Note that since 15.4, ReactInjection is not part of React anymore, but of ReactDOM

const DOMProperty = require('react-dom/lib/ReactInjection').DOMProperty;
@alivedise

It's about 2017 and this is still opened. I understand that you don't think property and attribute is the same thing, but why not just treat all custom attribute on native element as legal and treat all unknown property on react element as 'property'?

If you can't catch up all the needs of new attributes on time, I'm afraid you have to open it to the developers. It makes me feel React is telling us using custom attribute is guilty. But why? Is Web standards telling us don't use that? It's indeed a real requirement.

@AntonioRedondo
AntonioRedondo commented Dec 7, 2016 edited

There are many valid use cases above described where it should be possible to add custom attributes. I've came across with another one: to attach onReadyStateChange to <iframes> so that I can track when the <iframe> starts loading the embedded page. You cannot do this with element.addAttribute() since the element isn't accessible when it starts loading after the src attribute is parsed. EDIT: the onreadystatechange event is only fired for document and it cannot be attached to any HTML element.

@sebmarkbage
Member

We will be removing the whitelist but we need to give people time to clean up their existing codebases with the warning we added. So this will wait for a future major release.
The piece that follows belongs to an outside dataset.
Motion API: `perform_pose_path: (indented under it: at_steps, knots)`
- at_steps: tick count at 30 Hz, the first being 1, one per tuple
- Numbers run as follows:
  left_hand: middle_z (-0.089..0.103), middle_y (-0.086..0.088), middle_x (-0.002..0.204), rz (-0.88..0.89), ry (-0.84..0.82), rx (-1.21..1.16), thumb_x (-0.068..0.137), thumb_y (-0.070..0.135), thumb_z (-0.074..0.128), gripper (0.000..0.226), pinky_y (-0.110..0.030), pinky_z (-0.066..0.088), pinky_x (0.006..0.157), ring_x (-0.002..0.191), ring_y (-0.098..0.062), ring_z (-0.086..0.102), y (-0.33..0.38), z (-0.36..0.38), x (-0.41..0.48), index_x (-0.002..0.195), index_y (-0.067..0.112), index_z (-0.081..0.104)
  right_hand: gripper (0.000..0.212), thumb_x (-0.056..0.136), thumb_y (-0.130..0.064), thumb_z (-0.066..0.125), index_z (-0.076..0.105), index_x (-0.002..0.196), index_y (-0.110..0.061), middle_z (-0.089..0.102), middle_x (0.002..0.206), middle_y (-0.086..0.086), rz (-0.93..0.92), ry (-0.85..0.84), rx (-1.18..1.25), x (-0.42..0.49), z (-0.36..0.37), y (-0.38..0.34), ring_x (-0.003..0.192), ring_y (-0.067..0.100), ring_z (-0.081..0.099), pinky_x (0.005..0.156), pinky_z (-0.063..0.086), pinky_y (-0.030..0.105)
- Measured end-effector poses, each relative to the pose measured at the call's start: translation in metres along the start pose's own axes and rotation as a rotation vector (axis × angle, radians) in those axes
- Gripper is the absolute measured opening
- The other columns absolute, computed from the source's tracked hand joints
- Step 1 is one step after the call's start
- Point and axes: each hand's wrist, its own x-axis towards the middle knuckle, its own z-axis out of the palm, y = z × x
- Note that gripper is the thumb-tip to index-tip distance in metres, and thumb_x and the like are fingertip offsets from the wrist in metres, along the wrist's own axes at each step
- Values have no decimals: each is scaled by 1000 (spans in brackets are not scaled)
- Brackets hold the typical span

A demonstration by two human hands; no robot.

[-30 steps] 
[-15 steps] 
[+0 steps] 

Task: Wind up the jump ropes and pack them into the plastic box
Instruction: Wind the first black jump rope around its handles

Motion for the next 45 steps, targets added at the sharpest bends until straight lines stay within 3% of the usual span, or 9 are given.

I understand the frustration but would you agree that this slight inconvenience is worth keeping the ecosystem from diverging?

@Swivelgames

@sebmarkbage You're talking about a "slight inconvenience" that's hindering many developers in development, forcing work-arounds and hacks for nearly three and a half years now. Suffice to say that the divergence from standards and best practices in order to ensure development can continue on those projects is not entirely an acceptable side-effect to something so imperative. Would you agree?
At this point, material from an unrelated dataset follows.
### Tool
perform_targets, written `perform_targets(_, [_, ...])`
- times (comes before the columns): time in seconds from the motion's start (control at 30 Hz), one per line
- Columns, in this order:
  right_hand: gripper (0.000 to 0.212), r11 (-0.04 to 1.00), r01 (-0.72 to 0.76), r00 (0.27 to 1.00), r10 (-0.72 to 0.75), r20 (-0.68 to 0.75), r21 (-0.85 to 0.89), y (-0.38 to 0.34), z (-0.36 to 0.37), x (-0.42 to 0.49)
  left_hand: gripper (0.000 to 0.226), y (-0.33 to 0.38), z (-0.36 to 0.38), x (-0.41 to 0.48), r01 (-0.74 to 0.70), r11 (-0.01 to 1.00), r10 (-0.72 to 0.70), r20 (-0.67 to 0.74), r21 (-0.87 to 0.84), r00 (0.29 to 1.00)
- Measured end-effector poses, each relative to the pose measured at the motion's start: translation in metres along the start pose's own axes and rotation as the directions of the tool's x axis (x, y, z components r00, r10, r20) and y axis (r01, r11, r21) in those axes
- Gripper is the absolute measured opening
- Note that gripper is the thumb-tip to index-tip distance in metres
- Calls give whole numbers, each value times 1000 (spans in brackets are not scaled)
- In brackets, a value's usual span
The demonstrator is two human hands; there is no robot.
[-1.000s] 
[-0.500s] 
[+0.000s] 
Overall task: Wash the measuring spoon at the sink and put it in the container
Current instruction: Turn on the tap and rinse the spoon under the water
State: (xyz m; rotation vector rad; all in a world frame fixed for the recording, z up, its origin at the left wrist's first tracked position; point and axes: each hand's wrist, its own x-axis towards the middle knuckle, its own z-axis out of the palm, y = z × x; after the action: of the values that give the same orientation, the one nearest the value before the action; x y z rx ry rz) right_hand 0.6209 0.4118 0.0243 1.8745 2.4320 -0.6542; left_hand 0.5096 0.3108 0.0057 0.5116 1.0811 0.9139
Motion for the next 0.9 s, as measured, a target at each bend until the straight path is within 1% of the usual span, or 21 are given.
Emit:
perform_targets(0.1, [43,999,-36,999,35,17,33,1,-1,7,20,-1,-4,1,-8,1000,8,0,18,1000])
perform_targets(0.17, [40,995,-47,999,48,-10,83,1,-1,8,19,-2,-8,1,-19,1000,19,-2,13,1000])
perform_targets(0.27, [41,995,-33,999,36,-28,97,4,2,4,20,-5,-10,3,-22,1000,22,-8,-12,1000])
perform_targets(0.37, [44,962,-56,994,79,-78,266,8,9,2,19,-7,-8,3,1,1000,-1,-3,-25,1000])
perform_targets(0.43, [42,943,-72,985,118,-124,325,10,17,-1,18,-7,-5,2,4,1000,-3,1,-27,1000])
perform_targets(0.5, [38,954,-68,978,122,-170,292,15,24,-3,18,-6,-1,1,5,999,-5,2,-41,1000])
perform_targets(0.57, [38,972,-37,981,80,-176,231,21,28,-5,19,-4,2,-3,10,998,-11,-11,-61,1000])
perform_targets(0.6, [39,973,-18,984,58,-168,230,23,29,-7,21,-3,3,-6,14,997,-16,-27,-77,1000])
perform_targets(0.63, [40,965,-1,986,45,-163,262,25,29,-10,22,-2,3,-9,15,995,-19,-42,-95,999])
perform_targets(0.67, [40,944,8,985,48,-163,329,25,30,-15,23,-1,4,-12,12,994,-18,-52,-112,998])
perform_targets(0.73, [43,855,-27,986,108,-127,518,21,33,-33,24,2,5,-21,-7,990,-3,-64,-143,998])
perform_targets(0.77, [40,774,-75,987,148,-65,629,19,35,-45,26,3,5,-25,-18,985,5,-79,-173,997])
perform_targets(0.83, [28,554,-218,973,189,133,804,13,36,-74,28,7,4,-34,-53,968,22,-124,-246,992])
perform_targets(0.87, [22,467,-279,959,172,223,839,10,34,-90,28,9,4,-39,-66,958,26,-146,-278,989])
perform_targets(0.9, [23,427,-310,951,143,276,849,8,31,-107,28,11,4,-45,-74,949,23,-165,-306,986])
The few ~40 who have contributed to this thread, among the many many others, will be eagerly waiting for this future major release.

@gaearon
Member
gaearon commented Dec 9, 2016

@Swivelgames

I will refer you to the section on “stability” in our design principles. We know people want this change. This is why we added the deprecation warning for spreading non-DOM props. It generated a ton of negative feedback because people relied on spreading props but we know this is important to people in this thread, and deprecating is a necessary step before we can introduce breakage.
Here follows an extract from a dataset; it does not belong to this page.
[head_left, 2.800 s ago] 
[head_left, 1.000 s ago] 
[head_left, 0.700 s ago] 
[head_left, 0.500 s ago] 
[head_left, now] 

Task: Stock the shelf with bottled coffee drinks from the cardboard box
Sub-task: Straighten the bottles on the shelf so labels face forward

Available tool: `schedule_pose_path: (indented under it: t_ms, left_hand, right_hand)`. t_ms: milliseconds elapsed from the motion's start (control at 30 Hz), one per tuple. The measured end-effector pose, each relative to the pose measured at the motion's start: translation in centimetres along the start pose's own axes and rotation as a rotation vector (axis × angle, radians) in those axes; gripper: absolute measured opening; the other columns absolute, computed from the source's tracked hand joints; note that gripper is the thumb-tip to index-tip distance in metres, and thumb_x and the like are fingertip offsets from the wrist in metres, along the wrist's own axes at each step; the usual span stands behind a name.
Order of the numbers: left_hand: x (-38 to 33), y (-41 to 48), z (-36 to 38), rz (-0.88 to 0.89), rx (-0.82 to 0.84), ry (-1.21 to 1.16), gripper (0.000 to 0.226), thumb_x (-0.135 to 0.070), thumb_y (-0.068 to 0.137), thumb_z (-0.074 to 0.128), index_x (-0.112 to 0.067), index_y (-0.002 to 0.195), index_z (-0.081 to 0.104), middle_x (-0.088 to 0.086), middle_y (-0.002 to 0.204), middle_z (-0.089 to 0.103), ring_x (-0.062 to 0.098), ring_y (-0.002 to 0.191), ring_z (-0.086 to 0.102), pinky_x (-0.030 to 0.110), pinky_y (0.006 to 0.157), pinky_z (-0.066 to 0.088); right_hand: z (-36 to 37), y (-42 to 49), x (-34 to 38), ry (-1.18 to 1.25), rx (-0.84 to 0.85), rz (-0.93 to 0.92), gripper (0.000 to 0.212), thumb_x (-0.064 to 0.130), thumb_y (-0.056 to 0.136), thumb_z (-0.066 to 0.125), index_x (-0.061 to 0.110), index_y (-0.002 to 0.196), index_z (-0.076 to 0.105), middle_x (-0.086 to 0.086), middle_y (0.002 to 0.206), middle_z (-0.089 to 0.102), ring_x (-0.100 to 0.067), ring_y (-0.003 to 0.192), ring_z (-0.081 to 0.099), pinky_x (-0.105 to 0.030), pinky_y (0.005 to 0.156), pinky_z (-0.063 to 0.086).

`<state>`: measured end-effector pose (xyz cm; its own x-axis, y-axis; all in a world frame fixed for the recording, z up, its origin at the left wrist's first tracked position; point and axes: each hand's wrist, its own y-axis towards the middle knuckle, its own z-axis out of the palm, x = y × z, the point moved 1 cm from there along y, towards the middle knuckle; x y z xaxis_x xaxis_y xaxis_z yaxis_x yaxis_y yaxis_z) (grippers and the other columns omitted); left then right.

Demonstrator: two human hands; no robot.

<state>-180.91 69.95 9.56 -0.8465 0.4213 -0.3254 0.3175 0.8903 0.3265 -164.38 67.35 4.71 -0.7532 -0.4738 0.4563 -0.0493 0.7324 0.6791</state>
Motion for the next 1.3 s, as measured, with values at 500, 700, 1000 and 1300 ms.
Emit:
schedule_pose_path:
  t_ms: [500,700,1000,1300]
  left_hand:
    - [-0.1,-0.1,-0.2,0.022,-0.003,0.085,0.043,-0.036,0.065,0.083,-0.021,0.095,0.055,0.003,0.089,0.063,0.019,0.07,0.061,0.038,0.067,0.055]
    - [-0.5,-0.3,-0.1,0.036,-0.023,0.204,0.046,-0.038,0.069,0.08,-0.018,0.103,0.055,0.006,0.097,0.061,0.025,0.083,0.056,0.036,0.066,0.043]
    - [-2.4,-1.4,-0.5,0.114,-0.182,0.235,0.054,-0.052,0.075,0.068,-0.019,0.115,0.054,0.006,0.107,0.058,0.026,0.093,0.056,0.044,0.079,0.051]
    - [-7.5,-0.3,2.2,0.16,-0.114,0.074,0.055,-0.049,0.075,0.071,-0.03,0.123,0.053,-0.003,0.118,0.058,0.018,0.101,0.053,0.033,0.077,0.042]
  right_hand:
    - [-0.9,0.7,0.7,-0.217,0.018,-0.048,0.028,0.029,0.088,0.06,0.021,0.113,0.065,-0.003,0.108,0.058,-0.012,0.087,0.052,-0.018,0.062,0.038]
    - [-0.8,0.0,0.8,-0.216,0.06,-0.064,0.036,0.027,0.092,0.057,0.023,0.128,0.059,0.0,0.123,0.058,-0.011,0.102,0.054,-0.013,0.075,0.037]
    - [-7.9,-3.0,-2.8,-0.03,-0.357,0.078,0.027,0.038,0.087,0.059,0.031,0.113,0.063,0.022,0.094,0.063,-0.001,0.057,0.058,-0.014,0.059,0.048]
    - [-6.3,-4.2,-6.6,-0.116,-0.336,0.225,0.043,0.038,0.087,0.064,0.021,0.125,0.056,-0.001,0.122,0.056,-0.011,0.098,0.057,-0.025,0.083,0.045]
Deprecation only happened in React 15.2.0 so it’s only been deployed for half a year. I hope you agree this is a reasonable timeframe to wait for projects to update, including open source projects many people rely on (for example, React Bootstrap and similar libraries).

@nfroidure

Better late then never, i guess. Sadly the issue was raised 3 years ago when a deprecation cycle would not have been necessary if feedback had been taken in count immediately. Not blaming anyone but just giving input on why i decided not to use React in production projects since i noticed no move were done on this issue.

@gaearon
Member
gaearon commented Dec 9, 2016

It would indeed be great if all issues could be taken into account immediately. However this is just not how software is developed. At the time, there were always more pressing issues. We try to do our best to prioritize work on what is likely to help most people, and while this particular request has a lot of support, so do many other things we are and have been working on.

I appreciate you sharing your concerns but let’s keep this thread on topic. Yes, it’s a change we wanted to make for a while, and yes, it took us a while to get to add the warning. If you open any popular issue, you will find comments saying that particular issue is the most urgent one.

I’m sorry this particular change prevented you from using React but I hope that you found an alternative that better suits your needs in the meantime. I also hope you’ll reconsider after we make this change.

Cheers!

@cytGitHub

@steida @Swivelgames @janhancic
<video webkit-playsinline=true x-webkit-airplay=true x5-video-player-type = "h5" playsinline>
how to use Video Attribute in React JSX ??